→ Task statement
Go line by line through the entries below and copy those containing the string "would".

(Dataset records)

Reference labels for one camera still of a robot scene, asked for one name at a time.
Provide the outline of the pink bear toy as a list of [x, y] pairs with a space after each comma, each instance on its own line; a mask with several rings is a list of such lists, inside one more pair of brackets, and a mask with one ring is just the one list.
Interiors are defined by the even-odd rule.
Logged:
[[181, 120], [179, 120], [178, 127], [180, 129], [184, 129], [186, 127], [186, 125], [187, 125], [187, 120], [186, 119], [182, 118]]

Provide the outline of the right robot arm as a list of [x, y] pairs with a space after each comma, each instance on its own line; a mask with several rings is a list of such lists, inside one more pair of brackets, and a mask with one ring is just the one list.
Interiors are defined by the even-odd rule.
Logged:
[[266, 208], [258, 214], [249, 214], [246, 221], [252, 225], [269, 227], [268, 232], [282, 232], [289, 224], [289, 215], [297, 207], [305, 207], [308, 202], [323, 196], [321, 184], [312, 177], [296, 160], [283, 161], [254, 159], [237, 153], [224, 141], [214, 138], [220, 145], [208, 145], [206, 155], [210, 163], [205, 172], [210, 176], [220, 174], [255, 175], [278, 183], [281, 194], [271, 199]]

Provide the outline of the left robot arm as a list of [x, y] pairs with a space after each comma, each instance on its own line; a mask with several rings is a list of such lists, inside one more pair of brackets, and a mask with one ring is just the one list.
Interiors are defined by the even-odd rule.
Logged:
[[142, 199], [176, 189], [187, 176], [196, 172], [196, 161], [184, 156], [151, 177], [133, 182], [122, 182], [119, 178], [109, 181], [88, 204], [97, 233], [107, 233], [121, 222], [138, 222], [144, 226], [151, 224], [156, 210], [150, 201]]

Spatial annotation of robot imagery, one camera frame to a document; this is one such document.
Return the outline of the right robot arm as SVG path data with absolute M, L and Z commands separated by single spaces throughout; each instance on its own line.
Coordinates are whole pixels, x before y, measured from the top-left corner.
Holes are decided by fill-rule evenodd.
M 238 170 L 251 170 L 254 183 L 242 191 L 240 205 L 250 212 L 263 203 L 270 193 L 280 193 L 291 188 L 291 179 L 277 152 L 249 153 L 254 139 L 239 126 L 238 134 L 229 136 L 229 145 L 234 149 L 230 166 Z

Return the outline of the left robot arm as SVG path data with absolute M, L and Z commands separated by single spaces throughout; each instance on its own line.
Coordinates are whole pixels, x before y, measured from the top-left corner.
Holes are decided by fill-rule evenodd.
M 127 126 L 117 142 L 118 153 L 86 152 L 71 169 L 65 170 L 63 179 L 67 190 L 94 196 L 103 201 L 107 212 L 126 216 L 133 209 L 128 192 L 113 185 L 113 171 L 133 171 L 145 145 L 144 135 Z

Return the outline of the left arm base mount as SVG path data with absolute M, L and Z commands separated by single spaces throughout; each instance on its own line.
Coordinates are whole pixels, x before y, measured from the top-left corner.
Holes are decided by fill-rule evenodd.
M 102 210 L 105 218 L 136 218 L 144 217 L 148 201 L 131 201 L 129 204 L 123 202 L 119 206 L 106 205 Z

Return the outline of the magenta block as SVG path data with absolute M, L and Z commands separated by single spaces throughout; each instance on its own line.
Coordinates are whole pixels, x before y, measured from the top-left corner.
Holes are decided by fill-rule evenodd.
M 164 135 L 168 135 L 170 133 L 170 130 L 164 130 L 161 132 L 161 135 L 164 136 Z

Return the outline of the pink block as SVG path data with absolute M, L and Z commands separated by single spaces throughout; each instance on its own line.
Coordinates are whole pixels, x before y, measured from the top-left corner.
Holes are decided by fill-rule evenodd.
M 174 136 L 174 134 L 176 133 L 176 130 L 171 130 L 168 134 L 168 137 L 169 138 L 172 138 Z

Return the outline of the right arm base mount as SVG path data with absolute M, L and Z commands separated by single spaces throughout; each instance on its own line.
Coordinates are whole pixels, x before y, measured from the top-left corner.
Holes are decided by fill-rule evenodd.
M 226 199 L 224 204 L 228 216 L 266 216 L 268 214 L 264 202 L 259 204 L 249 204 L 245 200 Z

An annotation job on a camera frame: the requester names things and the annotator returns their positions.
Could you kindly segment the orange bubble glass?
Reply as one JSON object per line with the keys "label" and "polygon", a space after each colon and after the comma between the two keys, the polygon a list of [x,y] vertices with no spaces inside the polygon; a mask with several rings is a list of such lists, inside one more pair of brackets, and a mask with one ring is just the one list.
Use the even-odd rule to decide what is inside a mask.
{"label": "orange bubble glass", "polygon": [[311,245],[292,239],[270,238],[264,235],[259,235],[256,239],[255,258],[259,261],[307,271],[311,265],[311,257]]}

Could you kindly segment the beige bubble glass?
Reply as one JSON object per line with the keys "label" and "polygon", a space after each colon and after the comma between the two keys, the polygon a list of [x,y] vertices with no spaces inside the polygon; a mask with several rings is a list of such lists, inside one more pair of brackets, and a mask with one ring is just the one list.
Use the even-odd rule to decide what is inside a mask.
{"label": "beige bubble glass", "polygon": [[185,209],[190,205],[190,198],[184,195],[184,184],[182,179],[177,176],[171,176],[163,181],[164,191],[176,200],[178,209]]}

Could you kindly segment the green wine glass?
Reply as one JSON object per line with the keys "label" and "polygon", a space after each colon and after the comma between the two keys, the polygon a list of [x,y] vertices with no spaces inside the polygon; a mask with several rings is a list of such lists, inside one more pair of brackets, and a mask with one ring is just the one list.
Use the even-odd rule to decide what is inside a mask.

* * *

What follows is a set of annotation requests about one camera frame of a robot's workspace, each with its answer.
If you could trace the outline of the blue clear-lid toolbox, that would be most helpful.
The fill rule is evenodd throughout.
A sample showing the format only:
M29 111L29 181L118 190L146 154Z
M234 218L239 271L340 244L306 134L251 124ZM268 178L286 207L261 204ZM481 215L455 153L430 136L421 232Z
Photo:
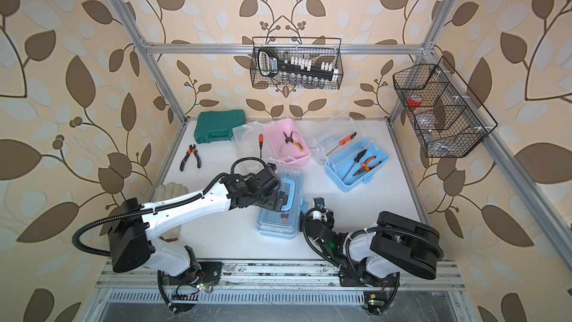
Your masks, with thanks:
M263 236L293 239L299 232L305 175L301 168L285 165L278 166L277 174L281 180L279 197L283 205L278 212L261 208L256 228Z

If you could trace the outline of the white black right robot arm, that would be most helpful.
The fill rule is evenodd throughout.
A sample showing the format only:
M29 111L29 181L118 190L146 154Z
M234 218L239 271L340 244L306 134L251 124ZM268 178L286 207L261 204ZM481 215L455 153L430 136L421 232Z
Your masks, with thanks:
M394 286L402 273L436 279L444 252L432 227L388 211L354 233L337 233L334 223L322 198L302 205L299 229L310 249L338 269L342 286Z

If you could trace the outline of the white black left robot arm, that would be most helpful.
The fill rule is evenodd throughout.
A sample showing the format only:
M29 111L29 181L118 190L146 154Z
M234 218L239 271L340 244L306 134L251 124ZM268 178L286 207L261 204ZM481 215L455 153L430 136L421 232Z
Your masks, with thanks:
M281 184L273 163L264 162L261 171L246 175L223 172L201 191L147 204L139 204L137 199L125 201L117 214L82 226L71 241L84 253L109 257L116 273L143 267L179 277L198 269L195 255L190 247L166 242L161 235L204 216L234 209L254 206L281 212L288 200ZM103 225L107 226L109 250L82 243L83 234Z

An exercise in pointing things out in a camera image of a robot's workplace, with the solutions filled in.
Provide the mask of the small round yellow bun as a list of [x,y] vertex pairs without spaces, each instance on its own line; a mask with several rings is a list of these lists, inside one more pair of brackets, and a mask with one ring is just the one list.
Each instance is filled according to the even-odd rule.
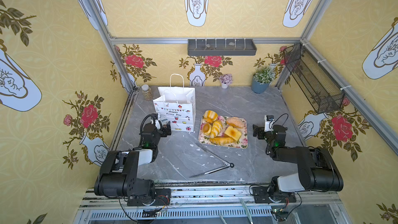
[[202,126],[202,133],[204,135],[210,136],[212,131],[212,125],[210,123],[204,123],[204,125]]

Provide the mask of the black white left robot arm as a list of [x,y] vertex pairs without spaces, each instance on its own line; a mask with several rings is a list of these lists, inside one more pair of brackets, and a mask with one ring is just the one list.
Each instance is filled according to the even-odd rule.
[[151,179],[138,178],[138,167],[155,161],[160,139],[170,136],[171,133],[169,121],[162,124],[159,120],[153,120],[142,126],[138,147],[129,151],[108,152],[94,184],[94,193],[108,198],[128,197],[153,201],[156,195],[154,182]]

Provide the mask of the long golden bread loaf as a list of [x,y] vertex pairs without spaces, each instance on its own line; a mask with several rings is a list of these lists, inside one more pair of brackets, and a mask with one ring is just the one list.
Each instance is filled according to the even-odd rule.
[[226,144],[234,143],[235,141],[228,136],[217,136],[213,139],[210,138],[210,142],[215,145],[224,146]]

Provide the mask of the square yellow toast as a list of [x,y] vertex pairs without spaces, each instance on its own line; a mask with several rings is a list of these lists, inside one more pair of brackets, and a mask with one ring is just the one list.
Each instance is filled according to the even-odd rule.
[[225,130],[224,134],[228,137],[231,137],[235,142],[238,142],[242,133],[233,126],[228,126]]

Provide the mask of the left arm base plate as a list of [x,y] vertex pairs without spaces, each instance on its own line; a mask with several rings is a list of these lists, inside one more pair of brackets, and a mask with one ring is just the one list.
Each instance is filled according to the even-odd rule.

→ Your solution
If you could trace the outline of the blue clear-lid toolbox, that would be most helpful.
If you could trace the outline of the white black right robot arm, that would be most helpful.
If you could trace the outline of the white black left robot arm, that would be most helpful.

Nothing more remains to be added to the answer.